Jakarta, CNBC Indonesia – The conflict between Palestinian and Israeli fighter groups has expanded. This time Hamas received support from Lebanon’s ruling armed group, Hezbollah, which ultimately encouraged Tel Aviv to join in attacking its neighbor to the north.
On Lebanon’s border with Israel, residents of a Christian village called Rmeich hope war can be avoided even as they prepare for its possibility. The village itself is only a few kilometers from the border.
Half of its residents have fled to the North since shells started hitting the nearby hills. With the disruption of the olive harvest, residents’ livelihoods have also been affected by the heaviest conflict between Hezbollah and Israel since 2006.
Those who remain in Rmeich appear reluctant to discuss the political crisis that has brought the conflict to their doorstep, and seek to maintain normalcy in a village whose 18th-century church still holds mass three times a day.
“I’m not saying we feel safe but the situation is stable,” village priest Toni Elias told AFP ReutersThursday (2/11/2023), when a military drone flew overhead
“If we don’t hear a sound drones, we thought something strange was going on. We’re used to hearing it every day, 24 hours a day.”

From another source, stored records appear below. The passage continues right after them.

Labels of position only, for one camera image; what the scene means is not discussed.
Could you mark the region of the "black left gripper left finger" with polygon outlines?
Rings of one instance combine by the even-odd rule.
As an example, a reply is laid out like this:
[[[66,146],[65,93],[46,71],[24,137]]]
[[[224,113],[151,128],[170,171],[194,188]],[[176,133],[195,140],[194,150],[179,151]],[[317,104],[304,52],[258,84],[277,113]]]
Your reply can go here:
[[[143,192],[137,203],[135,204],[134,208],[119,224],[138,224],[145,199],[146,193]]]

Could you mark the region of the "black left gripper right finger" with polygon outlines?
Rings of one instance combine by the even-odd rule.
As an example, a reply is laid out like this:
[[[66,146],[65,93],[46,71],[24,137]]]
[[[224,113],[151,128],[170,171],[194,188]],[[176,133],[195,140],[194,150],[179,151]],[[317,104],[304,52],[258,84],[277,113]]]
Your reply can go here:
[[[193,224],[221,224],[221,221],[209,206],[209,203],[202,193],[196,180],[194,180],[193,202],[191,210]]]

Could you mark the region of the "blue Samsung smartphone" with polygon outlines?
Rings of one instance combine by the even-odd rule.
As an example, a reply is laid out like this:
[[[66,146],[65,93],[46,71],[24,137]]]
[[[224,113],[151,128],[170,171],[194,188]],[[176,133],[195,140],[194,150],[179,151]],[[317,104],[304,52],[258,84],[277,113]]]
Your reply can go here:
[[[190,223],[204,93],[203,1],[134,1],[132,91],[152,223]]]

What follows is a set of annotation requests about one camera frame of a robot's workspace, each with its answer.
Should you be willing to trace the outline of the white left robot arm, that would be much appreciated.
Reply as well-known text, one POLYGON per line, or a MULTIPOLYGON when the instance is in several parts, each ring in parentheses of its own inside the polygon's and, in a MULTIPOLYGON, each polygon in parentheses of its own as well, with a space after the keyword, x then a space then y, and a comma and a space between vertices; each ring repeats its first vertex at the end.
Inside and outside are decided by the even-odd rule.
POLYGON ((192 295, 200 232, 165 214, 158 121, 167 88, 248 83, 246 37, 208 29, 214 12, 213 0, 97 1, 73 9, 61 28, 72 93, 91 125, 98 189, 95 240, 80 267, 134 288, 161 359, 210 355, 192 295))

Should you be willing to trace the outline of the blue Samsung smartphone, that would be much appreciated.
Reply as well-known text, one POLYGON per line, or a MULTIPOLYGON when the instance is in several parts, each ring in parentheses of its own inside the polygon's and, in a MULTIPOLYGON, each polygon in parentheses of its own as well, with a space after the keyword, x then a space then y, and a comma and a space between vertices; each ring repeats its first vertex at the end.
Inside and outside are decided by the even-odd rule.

Rmeich is one of a dozen or so Christian villages near the border with Israel in predominantly Shiite Muslim South Lebanon. During the 2006 war, around 25,000 people from surrounding towns sought refuge in Rmeich.
Memories of the 2006 conflict still haunt us. Local resident Rmeich and a charity have set up a makeshift hospital at a school, in case clashes between Hezbollah and Israel get worse.
“We will not use it unless there is a war and the roads are closed, and God willing this will not happen,” said Georges Madi, a doctor from the village.
These tensions are weighing on the local economy. The conflict adds to difficulties for a society still suffering from the effects of Lebanon’s financial collapse four years ago.
Although farmers have been able to harvest this year’s crop, they are worried about whether they will be able to plant it next year. Moreover, business in Rmeich generally came to a standstill.
“If the war drags on, we can’t stay here. There’s no work or money,” said Charbel Al Alam, who earns a living from tobacco farming.
“In the 2006 war, the tobacco crops in the fields dried up and no one could harvest them. No one compensated us.”